#### WHAT TO PRODUCE
If a line in the records below contains the word "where", return that line.

#### TASK DATA
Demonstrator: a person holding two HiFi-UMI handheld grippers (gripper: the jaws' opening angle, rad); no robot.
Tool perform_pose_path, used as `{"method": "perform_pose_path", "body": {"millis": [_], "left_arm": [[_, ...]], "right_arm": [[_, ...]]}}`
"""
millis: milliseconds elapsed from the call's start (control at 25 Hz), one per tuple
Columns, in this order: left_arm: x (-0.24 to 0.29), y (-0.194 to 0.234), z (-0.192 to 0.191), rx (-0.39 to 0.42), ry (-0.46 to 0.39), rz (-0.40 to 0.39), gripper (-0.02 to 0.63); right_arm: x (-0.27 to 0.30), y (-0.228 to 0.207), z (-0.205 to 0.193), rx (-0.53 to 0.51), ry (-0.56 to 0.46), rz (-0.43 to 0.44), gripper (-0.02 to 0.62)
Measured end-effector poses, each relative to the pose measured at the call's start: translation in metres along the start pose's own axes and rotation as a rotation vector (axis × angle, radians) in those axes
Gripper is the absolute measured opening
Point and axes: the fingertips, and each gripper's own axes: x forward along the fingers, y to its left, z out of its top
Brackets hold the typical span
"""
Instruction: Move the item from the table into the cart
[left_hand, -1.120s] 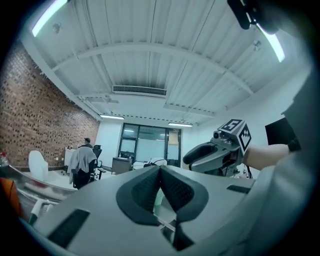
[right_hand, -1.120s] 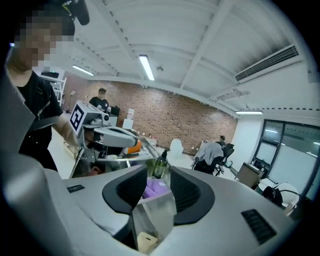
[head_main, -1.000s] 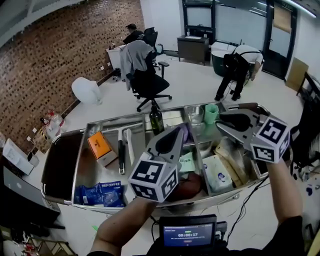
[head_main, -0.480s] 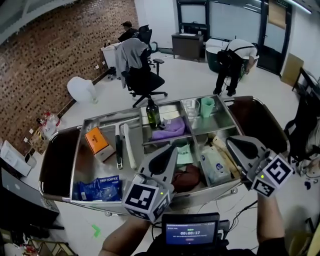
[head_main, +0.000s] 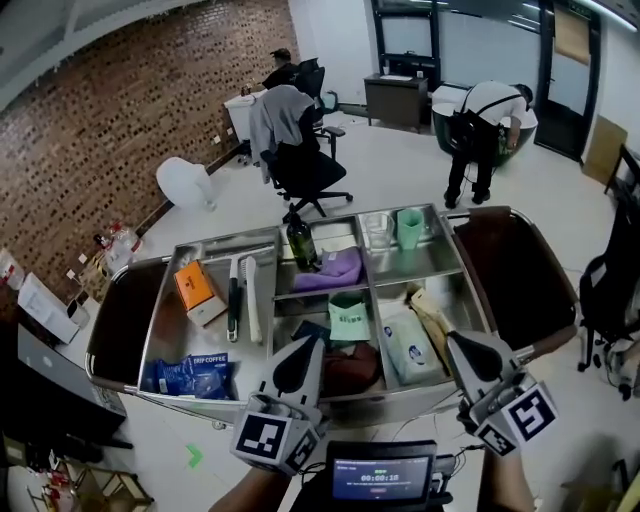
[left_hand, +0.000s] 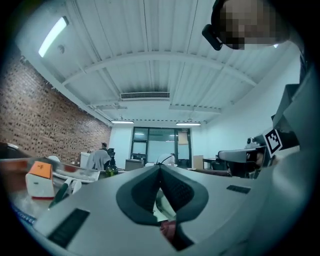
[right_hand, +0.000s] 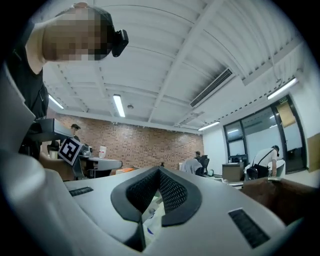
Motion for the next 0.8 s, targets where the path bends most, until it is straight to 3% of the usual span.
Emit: {"method": "perform_pose_path", "body": {"millis": [120,320,800], "left_arm": [[-0.005,0.001,-0.006,0.003,0.004,0.035,0.003],[-0.013,-0.005,-0.023,-0.022,0.036,0.016,0.003],[-0.015,-0.002,-0.015,-0.06,0.021,-0.038,0.003]], "right_arm": [[0.001,0.006,-0.012,0.042,-0.016,0.021,0.0],[-0.006,0.006,-0.017,0.037,-0.02,-0.012,0.0],[-0.002,0.015,-0.015,0.041,-0.014,-0.038,0.0]]}}
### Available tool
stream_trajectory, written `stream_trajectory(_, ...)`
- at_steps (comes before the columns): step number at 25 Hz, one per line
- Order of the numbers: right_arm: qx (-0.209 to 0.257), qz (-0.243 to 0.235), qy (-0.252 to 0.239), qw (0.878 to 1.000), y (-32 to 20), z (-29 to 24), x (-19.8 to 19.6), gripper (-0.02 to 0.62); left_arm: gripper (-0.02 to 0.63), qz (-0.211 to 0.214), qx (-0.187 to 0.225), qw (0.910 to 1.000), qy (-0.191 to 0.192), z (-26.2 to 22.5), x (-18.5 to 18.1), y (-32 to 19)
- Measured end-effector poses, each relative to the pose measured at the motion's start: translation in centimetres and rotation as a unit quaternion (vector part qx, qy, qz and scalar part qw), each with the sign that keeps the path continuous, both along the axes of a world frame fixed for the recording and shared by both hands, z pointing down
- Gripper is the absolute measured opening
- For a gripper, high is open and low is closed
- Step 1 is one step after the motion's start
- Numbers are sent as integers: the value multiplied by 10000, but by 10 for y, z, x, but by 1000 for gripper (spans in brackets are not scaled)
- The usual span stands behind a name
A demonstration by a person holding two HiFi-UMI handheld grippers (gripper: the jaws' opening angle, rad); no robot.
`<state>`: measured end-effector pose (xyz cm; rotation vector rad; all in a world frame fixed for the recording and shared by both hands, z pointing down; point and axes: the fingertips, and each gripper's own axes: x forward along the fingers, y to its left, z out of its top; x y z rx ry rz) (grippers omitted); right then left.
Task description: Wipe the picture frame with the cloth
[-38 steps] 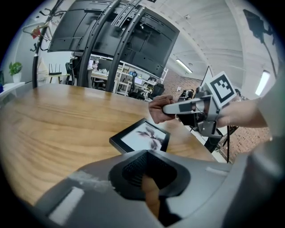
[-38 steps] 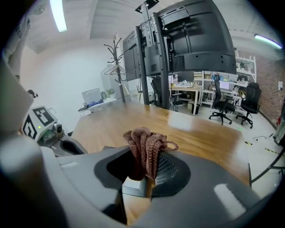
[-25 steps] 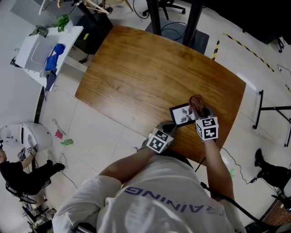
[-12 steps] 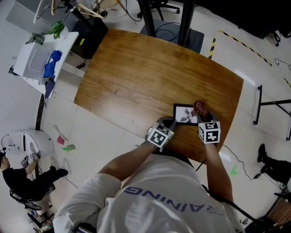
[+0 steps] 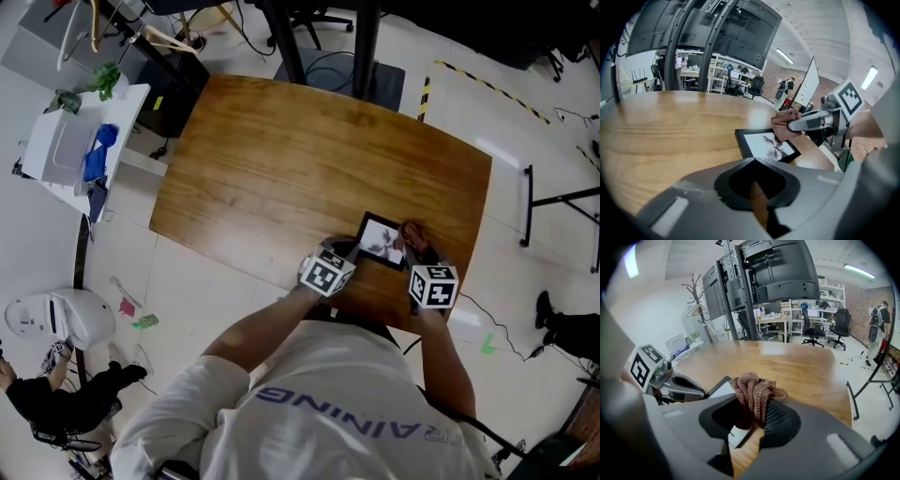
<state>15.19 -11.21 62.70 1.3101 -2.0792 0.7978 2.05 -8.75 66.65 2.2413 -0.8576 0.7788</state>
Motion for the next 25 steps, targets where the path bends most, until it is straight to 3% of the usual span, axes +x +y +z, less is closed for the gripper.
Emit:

#### RESULT OF THIS EXERCISE
Motion for the next 0.8 s, targets where the path bends most, until it is straight to 3% of the usual span.
Motion for the next 25 steps, targets where the path bends most, until it is straight to 3% of the usual span, axes +x +y +z, less is closed for the gripper.

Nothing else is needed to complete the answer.